Segment Start: Input data

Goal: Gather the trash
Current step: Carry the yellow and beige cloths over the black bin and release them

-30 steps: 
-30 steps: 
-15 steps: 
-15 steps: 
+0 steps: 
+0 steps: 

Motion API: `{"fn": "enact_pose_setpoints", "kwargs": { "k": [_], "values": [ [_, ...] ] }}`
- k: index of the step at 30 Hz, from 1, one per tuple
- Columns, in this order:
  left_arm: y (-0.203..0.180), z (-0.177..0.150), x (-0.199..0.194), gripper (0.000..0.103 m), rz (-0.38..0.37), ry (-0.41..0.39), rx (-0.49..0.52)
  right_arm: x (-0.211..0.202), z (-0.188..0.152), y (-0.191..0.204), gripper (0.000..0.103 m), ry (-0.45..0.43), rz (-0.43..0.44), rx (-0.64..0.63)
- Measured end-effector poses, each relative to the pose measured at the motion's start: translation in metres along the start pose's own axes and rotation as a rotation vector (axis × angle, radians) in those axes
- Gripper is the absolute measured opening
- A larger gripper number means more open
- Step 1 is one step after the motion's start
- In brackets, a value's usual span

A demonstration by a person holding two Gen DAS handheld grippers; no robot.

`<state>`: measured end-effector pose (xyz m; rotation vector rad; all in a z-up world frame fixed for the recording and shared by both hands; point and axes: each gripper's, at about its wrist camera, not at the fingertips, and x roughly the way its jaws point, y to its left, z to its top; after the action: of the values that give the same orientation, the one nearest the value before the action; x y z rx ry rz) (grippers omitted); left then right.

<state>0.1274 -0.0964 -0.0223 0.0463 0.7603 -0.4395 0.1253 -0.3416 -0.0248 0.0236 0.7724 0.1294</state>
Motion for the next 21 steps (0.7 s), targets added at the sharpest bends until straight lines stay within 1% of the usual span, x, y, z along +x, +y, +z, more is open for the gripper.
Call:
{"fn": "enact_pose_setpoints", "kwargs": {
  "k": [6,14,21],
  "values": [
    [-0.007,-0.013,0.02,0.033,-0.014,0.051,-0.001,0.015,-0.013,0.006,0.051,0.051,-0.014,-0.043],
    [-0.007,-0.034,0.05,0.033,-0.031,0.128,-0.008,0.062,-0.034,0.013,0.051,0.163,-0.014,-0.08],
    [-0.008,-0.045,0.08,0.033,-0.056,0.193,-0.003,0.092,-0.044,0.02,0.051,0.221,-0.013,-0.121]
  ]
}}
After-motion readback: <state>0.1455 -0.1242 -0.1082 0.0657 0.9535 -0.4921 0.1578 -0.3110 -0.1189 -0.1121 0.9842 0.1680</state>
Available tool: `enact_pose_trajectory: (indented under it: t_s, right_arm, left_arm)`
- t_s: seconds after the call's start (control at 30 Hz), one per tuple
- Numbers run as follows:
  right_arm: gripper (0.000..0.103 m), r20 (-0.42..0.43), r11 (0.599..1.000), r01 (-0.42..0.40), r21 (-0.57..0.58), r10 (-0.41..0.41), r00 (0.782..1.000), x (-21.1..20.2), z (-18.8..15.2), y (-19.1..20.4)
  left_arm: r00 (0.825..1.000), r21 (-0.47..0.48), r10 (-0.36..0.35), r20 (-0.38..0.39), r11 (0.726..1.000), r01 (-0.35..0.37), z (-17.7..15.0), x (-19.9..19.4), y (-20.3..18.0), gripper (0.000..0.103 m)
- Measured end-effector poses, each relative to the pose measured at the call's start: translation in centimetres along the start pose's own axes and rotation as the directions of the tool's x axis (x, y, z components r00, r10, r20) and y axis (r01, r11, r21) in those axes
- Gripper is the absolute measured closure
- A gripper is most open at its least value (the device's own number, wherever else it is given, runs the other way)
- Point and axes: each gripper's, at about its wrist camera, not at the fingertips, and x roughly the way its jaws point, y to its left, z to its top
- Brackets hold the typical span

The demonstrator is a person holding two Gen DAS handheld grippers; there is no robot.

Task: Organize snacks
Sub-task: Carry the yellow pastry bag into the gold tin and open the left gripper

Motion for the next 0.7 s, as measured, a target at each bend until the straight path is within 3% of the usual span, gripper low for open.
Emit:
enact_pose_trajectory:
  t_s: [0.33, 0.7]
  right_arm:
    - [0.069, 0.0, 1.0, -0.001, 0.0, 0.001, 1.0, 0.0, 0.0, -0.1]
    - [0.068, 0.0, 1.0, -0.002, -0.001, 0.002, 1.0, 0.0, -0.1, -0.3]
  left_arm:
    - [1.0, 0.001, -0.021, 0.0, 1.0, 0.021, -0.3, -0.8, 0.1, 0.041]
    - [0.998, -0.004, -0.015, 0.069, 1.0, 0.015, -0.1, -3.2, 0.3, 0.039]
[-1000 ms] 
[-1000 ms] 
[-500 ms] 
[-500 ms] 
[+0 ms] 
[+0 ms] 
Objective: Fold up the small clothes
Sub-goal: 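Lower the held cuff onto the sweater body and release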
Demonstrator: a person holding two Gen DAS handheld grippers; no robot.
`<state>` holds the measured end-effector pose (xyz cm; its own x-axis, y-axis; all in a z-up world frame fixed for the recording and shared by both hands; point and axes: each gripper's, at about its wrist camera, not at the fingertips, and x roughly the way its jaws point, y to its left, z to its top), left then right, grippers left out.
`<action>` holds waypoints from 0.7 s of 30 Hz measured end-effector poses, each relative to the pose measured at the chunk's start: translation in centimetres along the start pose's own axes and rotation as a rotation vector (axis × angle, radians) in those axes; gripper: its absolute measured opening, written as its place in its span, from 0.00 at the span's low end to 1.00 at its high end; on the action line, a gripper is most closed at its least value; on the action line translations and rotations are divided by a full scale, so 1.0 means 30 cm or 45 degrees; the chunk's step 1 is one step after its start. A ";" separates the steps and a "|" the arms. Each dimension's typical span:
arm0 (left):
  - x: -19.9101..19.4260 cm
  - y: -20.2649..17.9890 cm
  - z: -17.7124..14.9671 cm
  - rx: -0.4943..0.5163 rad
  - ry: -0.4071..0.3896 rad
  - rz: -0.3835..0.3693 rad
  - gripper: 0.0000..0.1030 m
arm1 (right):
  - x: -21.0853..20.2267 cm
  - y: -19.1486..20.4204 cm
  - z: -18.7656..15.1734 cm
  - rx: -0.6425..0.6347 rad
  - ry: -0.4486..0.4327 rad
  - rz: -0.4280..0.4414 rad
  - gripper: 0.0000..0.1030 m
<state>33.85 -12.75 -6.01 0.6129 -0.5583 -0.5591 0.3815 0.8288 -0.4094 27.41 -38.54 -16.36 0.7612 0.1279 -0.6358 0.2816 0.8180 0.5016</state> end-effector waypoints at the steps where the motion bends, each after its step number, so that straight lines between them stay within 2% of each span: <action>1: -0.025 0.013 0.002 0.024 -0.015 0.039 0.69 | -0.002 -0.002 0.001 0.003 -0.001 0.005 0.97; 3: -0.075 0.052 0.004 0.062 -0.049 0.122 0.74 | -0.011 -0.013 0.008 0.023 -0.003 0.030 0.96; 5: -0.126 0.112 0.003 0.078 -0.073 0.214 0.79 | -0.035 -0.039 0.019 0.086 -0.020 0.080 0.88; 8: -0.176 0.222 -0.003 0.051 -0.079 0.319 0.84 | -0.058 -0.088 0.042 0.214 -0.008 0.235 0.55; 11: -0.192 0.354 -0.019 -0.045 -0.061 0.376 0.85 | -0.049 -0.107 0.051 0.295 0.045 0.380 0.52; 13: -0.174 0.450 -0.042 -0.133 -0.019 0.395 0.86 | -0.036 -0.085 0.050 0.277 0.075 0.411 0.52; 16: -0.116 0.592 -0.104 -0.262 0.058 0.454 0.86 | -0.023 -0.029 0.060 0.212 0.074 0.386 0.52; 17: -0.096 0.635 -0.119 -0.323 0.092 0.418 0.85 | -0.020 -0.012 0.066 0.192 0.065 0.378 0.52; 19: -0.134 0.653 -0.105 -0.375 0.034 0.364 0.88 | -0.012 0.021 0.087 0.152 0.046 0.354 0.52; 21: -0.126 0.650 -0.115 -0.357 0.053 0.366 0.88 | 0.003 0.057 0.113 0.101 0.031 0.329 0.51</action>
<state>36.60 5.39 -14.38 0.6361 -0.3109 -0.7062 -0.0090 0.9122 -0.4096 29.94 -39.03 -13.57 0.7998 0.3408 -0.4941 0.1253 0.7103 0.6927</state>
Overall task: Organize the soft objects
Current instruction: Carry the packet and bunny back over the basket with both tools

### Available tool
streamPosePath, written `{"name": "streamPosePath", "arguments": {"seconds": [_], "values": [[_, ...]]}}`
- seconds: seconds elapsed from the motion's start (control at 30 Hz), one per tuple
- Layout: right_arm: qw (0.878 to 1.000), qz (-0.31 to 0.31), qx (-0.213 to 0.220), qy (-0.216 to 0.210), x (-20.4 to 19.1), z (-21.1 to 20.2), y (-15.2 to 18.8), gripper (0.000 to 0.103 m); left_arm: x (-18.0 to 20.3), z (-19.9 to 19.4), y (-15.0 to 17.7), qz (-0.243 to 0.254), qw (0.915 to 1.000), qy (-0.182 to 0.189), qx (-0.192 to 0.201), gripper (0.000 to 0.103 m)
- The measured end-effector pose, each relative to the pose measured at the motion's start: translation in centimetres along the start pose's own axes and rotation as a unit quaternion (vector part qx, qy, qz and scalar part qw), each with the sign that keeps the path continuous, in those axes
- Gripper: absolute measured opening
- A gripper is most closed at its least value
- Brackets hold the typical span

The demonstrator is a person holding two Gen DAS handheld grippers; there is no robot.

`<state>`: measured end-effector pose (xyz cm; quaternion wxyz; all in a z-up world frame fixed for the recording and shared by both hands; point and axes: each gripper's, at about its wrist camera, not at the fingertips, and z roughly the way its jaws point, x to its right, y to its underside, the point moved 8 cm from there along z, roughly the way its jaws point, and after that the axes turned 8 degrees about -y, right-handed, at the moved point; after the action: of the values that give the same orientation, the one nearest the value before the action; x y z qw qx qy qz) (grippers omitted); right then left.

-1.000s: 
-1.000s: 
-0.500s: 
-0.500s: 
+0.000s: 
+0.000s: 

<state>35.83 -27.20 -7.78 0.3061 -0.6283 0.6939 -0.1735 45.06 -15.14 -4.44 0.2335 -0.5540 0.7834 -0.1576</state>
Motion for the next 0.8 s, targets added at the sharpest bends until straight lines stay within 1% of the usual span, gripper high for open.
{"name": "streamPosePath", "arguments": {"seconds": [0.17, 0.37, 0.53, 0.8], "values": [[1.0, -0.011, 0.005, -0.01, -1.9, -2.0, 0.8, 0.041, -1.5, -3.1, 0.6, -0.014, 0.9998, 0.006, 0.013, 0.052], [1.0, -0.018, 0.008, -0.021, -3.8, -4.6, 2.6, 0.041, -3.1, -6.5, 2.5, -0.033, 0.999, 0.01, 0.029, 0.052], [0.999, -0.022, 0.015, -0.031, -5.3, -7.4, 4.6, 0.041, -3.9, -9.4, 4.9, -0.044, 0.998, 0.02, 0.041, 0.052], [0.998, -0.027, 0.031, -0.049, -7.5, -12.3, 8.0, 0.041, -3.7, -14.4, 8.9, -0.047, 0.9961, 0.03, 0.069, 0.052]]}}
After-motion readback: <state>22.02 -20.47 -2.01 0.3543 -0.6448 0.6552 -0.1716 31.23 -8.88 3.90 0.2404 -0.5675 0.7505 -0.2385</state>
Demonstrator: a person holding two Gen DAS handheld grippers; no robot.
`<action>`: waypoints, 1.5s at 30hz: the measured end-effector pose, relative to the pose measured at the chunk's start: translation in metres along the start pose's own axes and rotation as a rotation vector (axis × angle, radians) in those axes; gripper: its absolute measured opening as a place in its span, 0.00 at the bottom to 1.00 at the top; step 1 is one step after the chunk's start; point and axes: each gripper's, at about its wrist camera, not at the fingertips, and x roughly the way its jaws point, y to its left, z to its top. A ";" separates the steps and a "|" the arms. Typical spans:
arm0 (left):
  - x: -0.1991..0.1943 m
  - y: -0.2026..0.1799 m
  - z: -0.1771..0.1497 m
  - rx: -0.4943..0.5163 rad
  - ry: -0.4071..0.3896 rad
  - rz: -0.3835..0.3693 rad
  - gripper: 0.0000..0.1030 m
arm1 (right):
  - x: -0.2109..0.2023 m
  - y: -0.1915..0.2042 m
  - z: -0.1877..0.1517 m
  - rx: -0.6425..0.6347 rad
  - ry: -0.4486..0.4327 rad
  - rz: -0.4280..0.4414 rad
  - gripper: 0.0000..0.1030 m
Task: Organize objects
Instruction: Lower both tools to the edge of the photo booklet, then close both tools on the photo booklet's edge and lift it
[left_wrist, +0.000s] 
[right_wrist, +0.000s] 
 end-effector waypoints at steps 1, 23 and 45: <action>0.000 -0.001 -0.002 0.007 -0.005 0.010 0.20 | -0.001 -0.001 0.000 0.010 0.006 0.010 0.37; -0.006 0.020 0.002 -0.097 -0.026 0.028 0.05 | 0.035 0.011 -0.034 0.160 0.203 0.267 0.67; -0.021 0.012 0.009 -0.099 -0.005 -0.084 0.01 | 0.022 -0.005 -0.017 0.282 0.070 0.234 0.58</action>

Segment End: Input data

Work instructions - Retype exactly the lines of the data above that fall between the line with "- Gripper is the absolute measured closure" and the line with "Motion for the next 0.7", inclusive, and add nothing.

Solution for this exercise -
- Gripper is the absolute measured closure
- A gripper is most open at its least value (the device's own number, wherever else it is given, runs the other way)
- Point and axes: each gripper's, at about its wrist camera, not at the fingertips, and x roughly the way its jaws point, y to its left, z to its top
- Brackets hold the typical span

The demonstrator is a person holding two Gen DAS handheld grippers; there is no robot.

Task: Organize snacks
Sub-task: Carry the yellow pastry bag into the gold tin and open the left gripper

Motion for the next 0.7 s, as measured, a target at each bend until the straight path is within 3% of the usual span, gripper low for open.

The exercise has been completed.